The most recent AMA CPT editorial meeting was February 5-6 in Palm Springs, and at day 14, February 20, they've released the Summary of Panel Actions.
Dozens of PLA codes were voted on, but specific results and final text edits won't appear til March 30/April 1.
Here is the home page for Panel Actions:
https://www.ama-assn.org/about/cpt-editorial-panel/summary-panel-actions
And here is the February 2026 edition:
https://www.ama-assn.org/system/files/feb-2026-summary-of-panel-actions.pdf
The calendar had 69 items. By my count there were 27 withdrawals, and 5 postponed (including the exciting, #14 revisions to appendectomy.) Only 4 codes were rejected.
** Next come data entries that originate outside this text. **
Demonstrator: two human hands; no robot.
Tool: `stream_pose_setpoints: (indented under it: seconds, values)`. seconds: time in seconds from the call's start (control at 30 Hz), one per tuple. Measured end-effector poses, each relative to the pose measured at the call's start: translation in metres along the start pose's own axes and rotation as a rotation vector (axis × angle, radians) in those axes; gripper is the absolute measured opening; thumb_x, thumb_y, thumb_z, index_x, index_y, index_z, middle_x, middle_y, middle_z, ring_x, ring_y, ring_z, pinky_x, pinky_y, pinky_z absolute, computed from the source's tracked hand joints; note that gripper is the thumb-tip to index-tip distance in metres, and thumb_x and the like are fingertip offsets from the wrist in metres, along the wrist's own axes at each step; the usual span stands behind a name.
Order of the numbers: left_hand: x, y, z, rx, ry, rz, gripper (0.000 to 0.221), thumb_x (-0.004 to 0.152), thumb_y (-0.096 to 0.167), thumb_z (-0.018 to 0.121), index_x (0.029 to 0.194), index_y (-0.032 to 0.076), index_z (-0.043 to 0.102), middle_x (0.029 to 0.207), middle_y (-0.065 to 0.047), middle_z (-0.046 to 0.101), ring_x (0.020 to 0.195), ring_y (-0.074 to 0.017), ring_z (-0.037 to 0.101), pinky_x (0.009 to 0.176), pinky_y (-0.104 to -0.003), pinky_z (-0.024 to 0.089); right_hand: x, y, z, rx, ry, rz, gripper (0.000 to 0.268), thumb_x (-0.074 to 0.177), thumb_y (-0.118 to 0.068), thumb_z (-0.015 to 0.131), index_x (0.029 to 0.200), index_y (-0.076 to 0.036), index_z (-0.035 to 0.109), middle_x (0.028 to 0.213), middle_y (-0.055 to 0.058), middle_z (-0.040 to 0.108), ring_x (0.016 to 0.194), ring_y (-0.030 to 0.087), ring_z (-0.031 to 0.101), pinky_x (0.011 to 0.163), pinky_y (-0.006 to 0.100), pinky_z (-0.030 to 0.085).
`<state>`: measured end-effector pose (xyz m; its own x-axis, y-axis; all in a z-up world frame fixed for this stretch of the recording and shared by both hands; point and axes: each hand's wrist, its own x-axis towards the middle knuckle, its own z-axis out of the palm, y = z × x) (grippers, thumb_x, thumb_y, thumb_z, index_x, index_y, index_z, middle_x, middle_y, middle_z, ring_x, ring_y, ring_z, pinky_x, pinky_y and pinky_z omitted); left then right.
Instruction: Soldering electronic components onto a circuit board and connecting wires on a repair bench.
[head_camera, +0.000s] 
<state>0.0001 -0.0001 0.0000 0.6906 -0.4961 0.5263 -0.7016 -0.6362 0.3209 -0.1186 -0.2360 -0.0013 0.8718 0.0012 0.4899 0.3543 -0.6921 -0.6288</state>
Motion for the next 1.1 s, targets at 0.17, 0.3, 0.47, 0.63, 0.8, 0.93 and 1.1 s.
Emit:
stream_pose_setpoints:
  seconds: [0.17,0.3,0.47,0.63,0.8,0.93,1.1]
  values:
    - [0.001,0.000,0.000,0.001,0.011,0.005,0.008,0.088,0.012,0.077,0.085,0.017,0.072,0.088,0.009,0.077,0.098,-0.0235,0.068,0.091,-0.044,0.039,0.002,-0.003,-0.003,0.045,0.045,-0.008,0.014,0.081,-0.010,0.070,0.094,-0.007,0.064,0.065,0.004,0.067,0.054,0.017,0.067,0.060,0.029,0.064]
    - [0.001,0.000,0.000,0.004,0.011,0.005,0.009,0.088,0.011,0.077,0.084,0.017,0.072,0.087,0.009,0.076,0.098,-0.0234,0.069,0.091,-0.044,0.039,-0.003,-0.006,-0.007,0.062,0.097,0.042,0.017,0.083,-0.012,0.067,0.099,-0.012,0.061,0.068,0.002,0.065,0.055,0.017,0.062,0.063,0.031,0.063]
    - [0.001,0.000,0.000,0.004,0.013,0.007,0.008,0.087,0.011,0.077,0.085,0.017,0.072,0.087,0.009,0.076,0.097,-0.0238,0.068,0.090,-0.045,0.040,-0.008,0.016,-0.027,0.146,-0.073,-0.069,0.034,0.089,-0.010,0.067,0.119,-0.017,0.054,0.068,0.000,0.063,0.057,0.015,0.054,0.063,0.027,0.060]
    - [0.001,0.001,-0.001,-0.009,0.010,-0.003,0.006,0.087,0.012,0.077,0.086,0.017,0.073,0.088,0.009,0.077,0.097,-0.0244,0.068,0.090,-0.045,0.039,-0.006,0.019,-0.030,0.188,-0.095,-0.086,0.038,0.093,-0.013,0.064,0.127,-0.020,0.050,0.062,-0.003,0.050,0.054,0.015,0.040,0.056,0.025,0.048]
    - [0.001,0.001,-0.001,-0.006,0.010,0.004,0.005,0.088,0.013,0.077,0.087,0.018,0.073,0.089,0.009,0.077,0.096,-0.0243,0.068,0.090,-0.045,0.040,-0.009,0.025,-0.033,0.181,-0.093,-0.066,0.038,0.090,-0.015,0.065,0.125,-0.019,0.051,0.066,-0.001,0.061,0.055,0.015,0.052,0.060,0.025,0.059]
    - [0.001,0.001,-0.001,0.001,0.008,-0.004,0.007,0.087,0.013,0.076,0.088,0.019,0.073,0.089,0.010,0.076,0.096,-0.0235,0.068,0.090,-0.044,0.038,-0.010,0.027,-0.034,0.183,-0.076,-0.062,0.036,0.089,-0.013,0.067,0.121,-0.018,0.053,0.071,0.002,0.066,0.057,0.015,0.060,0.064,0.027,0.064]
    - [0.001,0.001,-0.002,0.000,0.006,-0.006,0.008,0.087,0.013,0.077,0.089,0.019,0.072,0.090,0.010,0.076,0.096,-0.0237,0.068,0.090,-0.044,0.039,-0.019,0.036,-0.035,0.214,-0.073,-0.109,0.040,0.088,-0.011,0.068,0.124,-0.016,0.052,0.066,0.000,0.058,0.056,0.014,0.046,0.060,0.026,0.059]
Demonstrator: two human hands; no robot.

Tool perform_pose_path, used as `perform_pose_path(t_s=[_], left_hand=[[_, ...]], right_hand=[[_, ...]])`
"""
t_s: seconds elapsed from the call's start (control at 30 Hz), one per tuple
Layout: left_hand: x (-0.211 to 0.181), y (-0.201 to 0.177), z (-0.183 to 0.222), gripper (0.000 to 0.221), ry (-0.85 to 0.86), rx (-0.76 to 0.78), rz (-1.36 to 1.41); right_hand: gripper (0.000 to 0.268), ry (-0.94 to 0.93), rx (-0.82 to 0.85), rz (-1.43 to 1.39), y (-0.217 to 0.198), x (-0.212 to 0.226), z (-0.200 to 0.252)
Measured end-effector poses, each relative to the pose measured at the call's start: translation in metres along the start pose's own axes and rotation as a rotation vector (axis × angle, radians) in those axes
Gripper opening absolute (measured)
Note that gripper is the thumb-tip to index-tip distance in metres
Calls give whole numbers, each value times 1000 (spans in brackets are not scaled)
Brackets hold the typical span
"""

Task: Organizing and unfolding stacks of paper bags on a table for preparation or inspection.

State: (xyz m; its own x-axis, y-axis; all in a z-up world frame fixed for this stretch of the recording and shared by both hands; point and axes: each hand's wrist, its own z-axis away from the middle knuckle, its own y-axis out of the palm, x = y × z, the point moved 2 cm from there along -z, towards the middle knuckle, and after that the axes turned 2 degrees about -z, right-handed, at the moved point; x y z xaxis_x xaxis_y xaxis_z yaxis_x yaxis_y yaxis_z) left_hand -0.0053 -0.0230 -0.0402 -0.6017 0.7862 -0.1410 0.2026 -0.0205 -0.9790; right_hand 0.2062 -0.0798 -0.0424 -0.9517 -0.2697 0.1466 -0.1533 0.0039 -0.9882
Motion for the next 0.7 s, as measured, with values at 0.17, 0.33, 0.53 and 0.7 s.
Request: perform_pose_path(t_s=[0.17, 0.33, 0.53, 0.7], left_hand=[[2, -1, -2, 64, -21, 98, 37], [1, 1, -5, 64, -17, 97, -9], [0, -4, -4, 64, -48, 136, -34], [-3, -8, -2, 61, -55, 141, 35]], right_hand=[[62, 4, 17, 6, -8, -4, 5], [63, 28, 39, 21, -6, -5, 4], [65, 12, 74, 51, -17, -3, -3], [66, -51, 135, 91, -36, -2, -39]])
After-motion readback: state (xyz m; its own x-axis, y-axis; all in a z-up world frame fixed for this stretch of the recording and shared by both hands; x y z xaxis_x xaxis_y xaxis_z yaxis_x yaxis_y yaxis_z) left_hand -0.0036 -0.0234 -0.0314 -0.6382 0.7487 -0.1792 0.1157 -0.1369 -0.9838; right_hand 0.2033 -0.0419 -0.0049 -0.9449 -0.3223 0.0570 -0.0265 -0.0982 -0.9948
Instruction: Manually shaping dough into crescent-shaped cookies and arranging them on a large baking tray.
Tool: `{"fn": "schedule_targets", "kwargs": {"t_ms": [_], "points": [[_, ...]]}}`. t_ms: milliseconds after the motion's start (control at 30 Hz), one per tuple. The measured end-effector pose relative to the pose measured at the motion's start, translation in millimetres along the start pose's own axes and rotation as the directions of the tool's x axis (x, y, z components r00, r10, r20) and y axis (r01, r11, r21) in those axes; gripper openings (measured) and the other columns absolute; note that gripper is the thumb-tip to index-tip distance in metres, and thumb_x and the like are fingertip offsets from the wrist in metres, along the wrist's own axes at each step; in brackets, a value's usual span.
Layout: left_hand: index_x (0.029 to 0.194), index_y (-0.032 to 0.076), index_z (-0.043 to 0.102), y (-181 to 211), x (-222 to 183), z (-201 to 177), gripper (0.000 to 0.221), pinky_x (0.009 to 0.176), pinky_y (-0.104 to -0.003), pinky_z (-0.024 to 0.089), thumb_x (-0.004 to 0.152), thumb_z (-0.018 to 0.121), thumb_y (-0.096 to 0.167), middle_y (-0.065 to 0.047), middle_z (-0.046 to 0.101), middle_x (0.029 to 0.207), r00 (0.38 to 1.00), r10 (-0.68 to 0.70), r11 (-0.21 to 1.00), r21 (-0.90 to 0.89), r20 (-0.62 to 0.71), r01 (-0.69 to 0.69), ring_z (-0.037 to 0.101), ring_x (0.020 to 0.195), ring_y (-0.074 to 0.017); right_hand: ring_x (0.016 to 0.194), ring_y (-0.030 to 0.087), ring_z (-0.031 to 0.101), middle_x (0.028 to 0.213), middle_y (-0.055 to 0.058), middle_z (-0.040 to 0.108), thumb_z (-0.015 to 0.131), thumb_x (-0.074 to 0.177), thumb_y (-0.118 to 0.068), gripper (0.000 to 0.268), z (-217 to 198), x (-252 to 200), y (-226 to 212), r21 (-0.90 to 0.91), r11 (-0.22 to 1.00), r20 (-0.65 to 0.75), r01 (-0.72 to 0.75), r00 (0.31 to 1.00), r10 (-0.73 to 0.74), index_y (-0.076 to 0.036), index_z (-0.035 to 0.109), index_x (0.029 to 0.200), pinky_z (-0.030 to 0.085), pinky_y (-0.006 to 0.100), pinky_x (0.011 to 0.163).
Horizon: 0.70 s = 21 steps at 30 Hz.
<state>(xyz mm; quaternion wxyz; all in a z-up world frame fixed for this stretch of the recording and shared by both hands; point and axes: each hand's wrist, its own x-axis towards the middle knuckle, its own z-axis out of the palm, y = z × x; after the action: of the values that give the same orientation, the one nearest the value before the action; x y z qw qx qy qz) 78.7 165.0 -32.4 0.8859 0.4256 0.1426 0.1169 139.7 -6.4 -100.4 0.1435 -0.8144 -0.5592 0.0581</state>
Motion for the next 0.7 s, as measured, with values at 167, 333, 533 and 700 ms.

Big News: WSI AI Code Accepted as Category III
People in the digital imaging / whole slide imaging / AI field got some PLA codes several years ago, and then the PLA group appeared to reject further PLA applicants. One code was rejected as a MAAA code in September 2025.
But now, Valar Labs with tab 45 gets two codes for "response to immunotherapy, non muscle invasive bladder cancer" (X568T, X569T. This validates that AMA CPT will accept slide-based AI services as Category III. I believe CMS should be able to put this through the CLFS (clin lab) pricing process if MA gets the code to CMS in time. (Normally, they get May lab codes to CMS by late May, but Category III codes from February and May don't publish til july 1 and aren't effective til the next January 1). (There's precedent, since CMS put quite a few older, PLA-system WSI codes on the CLFS).
Interesting AI PET Code
See also Tab 64; AI Heterogeneity of Treatment Response in Metastatic Cancer. Code X567T was accepted. I was hugely relieved, because this code fell into a protracted debate process at the Palm Spring meeting. I believe this is the AIQ Solutions service, 'TRAQinform IQ" which is an FDA-cleared software that identifies and tracks multiple metastatic lesions across multiple PET scans, determining both growth and shrinkage as well as FDG intensivity. (As I understand it, radiologists do compare new PET scans to priors, but I assume can't spend hours tracking and measuring every lesion, which a computer can.) I can't speak to how impactful TRAQinform is, since I'm neither an oncologist nor a radiologist, but I was very happy it won at least the status of a Cat III code.